Johann Christian Günther

Nació en Striegau (Silesia) el 8 de abril de 1695 y murió en Jena el 15 de marzo de 1723. De su pa­dre, médico, recibió las primeras enseñan­zas. Muy inteligente, el muchacho aprendió con rapidez y empezó pronto a cultivar la poesía, a pesar de la prohibición paterna. Enviado al colegio de Schweidnitz, viose alentado en su vocación poética; y cuando, a los veinte años, pasó a la Universidad de Wittenberg, embriagado por la vida estu­diantil cantó 3u libertad y sus jolgorios en canciones goliardescas, luego célebres. Los excesos en la bebida, los amores, las deu­das y la cárcel provocaron una ruptura con su padre que había de persistir a lo largo de toda su existencia; desesperado, buscó el remedio en el vino. En 1717 trasladóse a la Universidad de Leipzig. Mientras tanto, una oda dedicada al príncipe Eugenio de Saboya con motivo de la paz de Passarovtz acrecentó su fama de poeta. Un filólogo pro­tector suyo le obtuvo en Dresde un puesto de poeta cortesano; G., empero, compareció a la audiencia completamente ebrio. Otra familia de esta misma ciudad, que también le protegía, procuróle él cargo de preceptor de un conde; sin embargo, volvió asimismo a presentarse en estado de embriaguez.

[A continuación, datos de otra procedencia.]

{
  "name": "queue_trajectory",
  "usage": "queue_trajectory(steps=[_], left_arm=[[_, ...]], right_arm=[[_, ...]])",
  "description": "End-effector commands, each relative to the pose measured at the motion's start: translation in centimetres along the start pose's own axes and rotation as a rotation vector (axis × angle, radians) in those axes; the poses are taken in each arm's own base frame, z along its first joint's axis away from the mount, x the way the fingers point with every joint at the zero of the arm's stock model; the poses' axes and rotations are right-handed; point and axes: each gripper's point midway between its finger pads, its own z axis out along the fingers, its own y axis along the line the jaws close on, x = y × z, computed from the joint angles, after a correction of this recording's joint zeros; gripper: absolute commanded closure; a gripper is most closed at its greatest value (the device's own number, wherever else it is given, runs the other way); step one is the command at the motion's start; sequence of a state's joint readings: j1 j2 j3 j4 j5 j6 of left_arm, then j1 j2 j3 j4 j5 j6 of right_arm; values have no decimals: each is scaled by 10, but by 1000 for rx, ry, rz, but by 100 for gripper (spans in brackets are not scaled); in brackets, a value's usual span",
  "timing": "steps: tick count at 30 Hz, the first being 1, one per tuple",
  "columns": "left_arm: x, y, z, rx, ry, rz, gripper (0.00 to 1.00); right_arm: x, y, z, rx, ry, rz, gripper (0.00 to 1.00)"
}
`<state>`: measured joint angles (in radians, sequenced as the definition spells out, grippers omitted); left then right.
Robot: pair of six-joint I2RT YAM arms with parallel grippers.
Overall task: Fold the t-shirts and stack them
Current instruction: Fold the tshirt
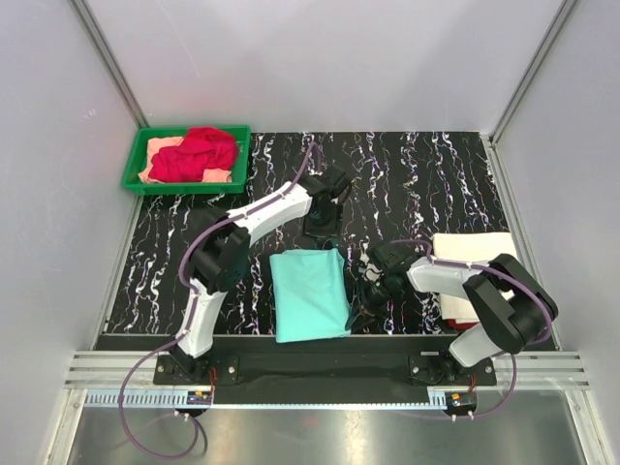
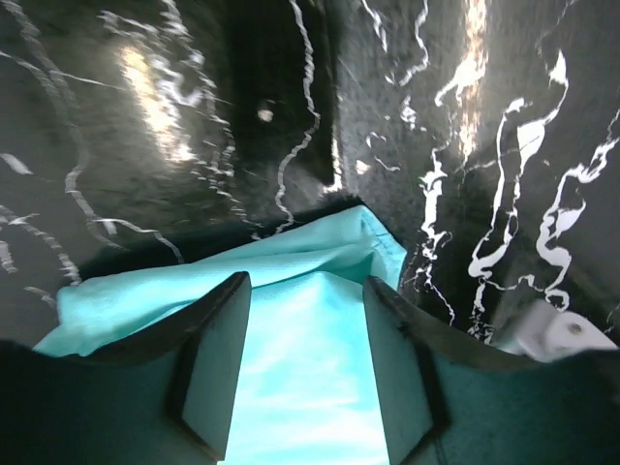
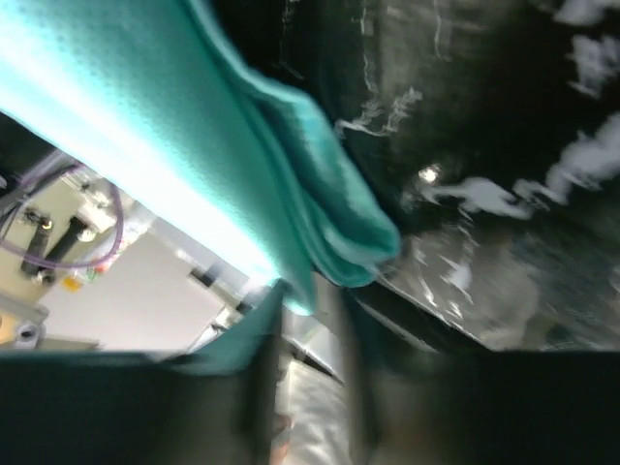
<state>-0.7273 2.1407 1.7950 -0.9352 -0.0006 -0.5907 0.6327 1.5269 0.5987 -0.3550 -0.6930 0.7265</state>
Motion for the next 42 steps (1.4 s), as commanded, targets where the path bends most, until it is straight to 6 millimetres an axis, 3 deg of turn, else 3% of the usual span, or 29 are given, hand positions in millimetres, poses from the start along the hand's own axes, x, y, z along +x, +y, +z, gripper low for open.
queue_trajectory(steps=[1,3,4,6,7,11,12,13,17,22,23,25,26,29,31,32,33,34,37,39,42], left_arm=[[-47,2,-70,-9,-244,11,44],[-50,8,-91,-11,-284,32,42],[-46,10,-107,0,-299,43,42],[-36,18,-116,0,-304,70,41],[-22,26,-124,9,-304,77,40],[15,49,-137,34,-314,68,38],[30,62,-128,17,-280,54,38],[35,67,-140,36,-305,42,38],[58,93,-146,32,-299,-26,37],[73,107,-156,39,-317,-65,38],[74,108,-156,40,-317,-66,39],[74,104,-153,62,-320,-61,40],[74,103,-151,70,-320,-52,40],[63,91,-145,118,-332,-7,32],[51,86,-134,125,-331,16,26],[47,88,-129,107,-324,27,25],[39,94,-121,86,-307,8,24],[34,96,-117,86,-302,-3,24],[25,104,-104,110,-273,-63,20],[21,118,-100,79,-265,-85,20],[23,132,-94,73,-249,-116,26]], right_arm=[[-3,-6,-15,102,-65,-53,60],[-1,-5,-17,104,-66,-59,55],[-1,-6,-18,106,-67,-55,53],[-2,-9,-16,113,-75,-49,53],[-1,-9,-14,107,-62,-47,53],[-10,1,-8,65,-56,-62,49],[-11,-1,-5,74,-45,-51,48],[-13,-2,-3,82,-42,-52,48],[-31,-12,-1,166,-78,-45,50],[-66,-23,-16,266,-149,-67,90],[-80,-15,-22,270,-168,-123,91],[-95,-23,-29,321,-166,-141,92],[-113,-13,-38,325,-201,-215,92],[-161,-14,-70,439,-292,-296,82],[-182,-24,-84,508,-318,-270,69],[-203,-14,-103,508,-387,-245,64],[-211,-10,-109,509,-407,-233,61],[-218,8,-119,468,-437,-248,59],[-209,36,-128,361,-424,-251,43],[-193,48,-131,298,-415,-255,39],[-166,59,-120,153,-378,-245,38]])
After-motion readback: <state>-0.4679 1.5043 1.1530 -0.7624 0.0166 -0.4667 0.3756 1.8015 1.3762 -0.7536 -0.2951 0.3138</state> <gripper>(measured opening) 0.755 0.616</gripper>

Du­rante estos años de fracasos y desenfreno la única luz del poeta fue su amor a Leo­nor Jachmann. Casi nada sabemos acerca de tal mujer, a quien el poeta había conocido en su época escolar de Schweidnitz y a la cual dedicó sus primeras poesías amorosas; debió de ser una muchacha inteligente y sensible, llena de amor y comprensión hacia el impulsivo enamorado. En 1720 el poeta emprendió un viaje a Lauban con su amigo Schubart, y se estableció allí en calidad de médico; sin embargo, a las míseras con­diciones del lugar, que le impedían ganarse la vida, añadióse una grave enfermedad. Tan desesperado estaba que renunció volun­tariamente a Leonor, a pesar de lo cual experimentó una amarga tristeza cuando supo que la joven se casaba con otro. Acon­sejado por algunos amigos trató de ejercer la Medicina en una localidad de la frontera polaca, situada en una región cuyos habi­tantes tenían fama de disolutos, pero la con­ducta licenciosa que llevó allí acabó de per­judicar su salud. Para salvarle, indujéronle a entrar en relaciones con la hija de un pas­tor, quien condicionó el consentimiento para la boda a la reconciliación del poeta con su padre.

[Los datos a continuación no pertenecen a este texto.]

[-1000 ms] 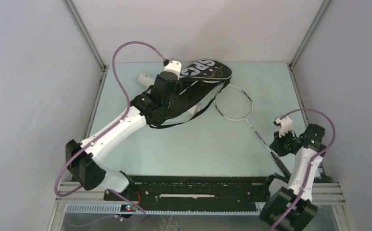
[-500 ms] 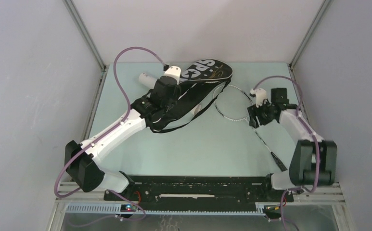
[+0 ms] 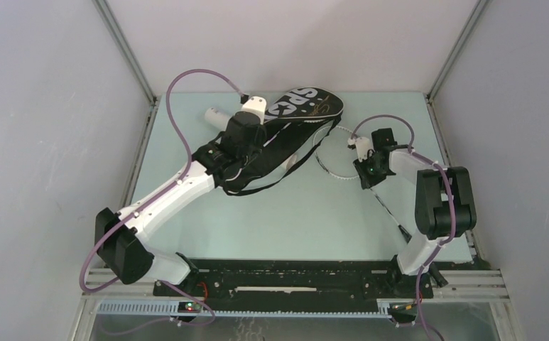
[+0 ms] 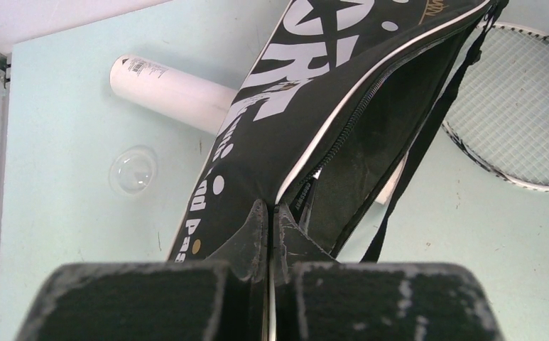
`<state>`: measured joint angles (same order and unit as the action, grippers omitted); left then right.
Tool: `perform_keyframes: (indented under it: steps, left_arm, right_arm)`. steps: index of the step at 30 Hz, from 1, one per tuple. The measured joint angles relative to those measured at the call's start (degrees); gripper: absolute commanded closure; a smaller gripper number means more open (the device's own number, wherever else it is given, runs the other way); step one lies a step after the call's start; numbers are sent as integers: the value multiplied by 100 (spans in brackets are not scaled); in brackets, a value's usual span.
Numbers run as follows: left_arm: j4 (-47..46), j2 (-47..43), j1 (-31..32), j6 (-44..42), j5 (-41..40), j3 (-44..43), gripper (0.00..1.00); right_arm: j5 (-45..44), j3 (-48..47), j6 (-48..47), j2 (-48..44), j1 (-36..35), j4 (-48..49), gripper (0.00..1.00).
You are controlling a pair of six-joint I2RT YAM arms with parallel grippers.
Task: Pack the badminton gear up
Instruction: Pick up the racket from the center of the board.
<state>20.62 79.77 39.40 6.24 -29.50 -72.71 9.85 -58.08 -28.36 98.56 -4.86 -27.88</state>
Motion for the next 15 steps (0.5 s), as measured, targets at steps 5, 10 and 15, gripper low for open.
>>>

Por última vez G. pidió a éste un per­dón que le fue rechazado : su progenitor no quería creer en el talento poético del hijo, y veía en él únicamente a un libertino. Sa­cando fuerzas de flaqueza una vez más dirigióse a Jena para concluir sus estudios de Medicina; sin embargo, su organismo, ya minado por la tuberculosis, no resistió largo tiempo. Un año después de la muerte de G. fueron publicadas sus Poesías (v.), que por la apasionada sinceridad del tono y el intenso realismo de sus acentos cons­tituyen una reacción contra los artificios barrocos; en ellas volcó el autor su deses­peración y su desaliento.